Neste âmbito, concluímos que, para realizar atos médicos, o médico deverá procurar obter o consentimento do paciente (ex vi, art. 38.º), sem o qual poderá ser punido pelo crime de intervenções arbitrárias previsto no art. 156.º, salvo em circunstâncias particulares, como os casos urgentes, em que não é possível obter o consentimento em útil sem lesar o paciente e as autorizações legais, incluindo aqui as situações em que os próprios pais recusam uma intervenção médica invocando os seus próprios interesses ou convicções.

Esse consentimento, para ser válido, deve ser prestado por alguém com a devida capacidade e necessita de ser livre e esclarecido, impondo ao médico um dever de informação e esclarecimento que permita depois ao paciente, ponderando todos os elementos, decidir conscientemente. Cumpre apenas referir ainda que esse direito de informação também apresenta exceções, como as situações de privilégio terapêutico, os

89 casos urgentes, o direito a não saber do paciente e respetiva renúncia, os tratamentos de rotina e as situações em que, pela própria experiência, essa informação já é conhecida pelo paciente.

No que concerne à capacidade para consentir, considerámos que a fixação de uma idade de dezasseis anos para efeitos de consentimento acaba por ser um critério rígido, desadequado às circunstâncias e criador de desigualdades. Deve, sim, ser um elemento a considerar, um elemento referencial, não um de imediata exclusão.

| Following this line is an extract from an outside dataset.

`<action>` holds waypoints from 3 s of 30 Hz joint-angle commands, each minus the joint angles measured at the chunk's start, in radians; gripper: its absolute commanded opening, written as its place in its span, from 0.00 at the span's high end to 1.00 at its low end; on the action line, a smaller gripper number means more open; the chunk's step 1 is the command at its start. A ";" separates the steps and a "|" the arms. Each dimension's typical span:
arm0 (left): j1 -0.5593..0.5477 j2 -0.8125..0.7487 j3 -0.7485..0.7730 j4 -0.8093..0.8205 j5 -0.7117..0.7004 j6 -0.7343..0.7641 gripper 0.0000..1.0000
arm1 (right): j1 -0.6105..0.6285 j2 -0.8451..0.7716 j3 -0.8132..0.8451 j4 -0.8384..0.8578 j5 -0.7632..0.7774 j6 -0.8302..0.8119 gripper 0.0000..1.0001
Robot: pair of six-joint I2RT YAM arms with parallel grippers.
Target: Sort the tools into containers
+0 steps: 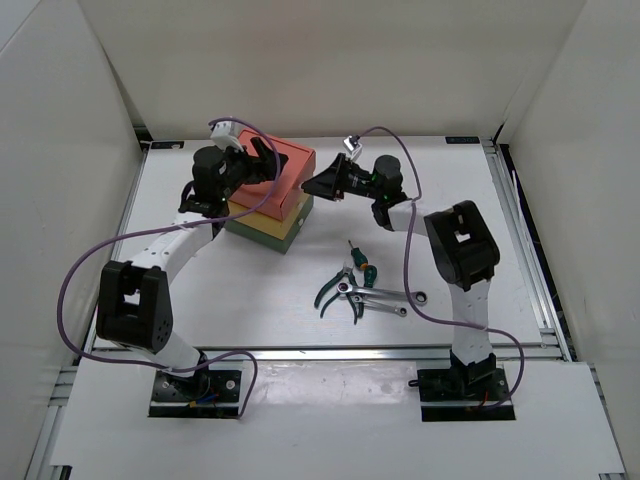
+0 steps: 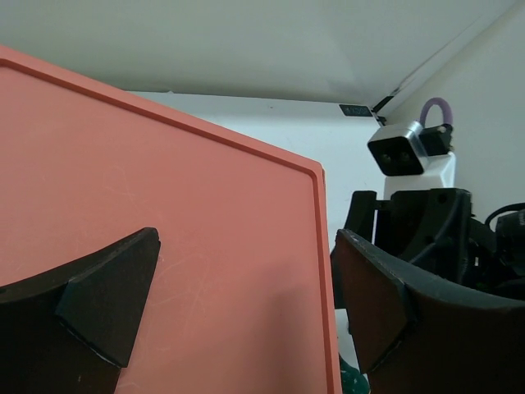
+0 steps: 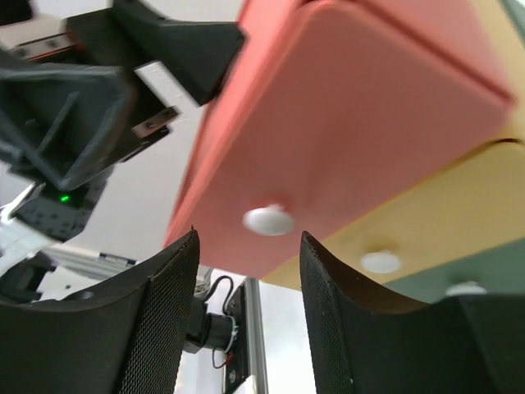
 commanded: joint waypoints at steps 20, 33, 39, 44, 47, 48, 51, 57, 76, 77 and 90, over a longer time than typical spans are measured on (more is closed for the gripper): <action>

Nesta medida, preferimos optar, em lugar deste critério etário, por um critério de discernimento, que tenha em conta o desenvolvimento cognitivo e psicológico do menor e a sua capacidade de compreensão. Esta capacidade de discernimento do menor deve, naturalmente, ser alvo de avaliação, dando-se primazia aos médicos – médicos de família, médicos da equipa médica responsável pelo menor, etc. – para efetuá-la, mas podendo aceitar-se ainda a intervenção de pediatras e psicólogos especialistas no assunto.

Acresce ainda, neste contexto, um dever de confidencialidade, que assume o papel de um dos direitos mais antigos que são reconhecidos ao paciente, sendo estruturante no que concerne à relação médico-paciente. No que diz respeito aos menores com suficiente discernimento e capacidade para consentir/dissentir, o médico deve fazer de tudo para respeitar essa obrigação de sigilo, não revelando a terceiros (pais incluídos) os dados relativos aos menores que lhe foram transmitidos ou que este obteve no exercício da sua profissão – a não ser que a sua revelação seja essencial em matéria de cuidados ou requisitos intervencionais (como o pagamento da intervenção e de medicamentos necessários à pós-intervenção, por exemplo).

Defendemos também um eventual poder de recusa, no que toca à realização de atos médicos, atribuído ao menor desde que ele possua suficiente discernimento. Apesar de a possibilidade de uma recusa informada poder apresentar mais conflitos do que o próprio consentimento, a verdade é que não podemos adotar “dois pesos e duas medidas” pensando apenas nas consequências que poderão advir da sua aplicação. Como forma de garantir ao menor os seus direitos à autodeterminação, livre desenvolvimento da personalidade e liberdade de disposição corporal, e na medida em que este possua a capacidade de discernimento necessária, defendemos, pois, que a recusa do menor a um ato para o qual ele já terá capacidade de consentir, deve ser válida e produzir os respetivos efeitos.

90 No âmbito da presente dissertação, sugerimos ainda a criação de um diploma legal específico para a questão do consentimento e da recusa informada, que determine os seus requisitos e trâmites legais, dedicando ainda algum espaço à questão da capacidade – em particular, à (in)capacidade para consentir/dissentir dos menores. Do mesmo modo, referimos a importância de uma uniformização das leis, com especial enfoque na área da saúde, que facilite a aplicação do Direito, especialmente no que diz respeito aos menores. E é assim, pois, que procuramos garantir aos menores uma certa autonomia e o exercício de alguns direitos, de acordo com a maturidade e o discernimento deles, sem esquecer, porém, a importância dos pais em todo esse percurso.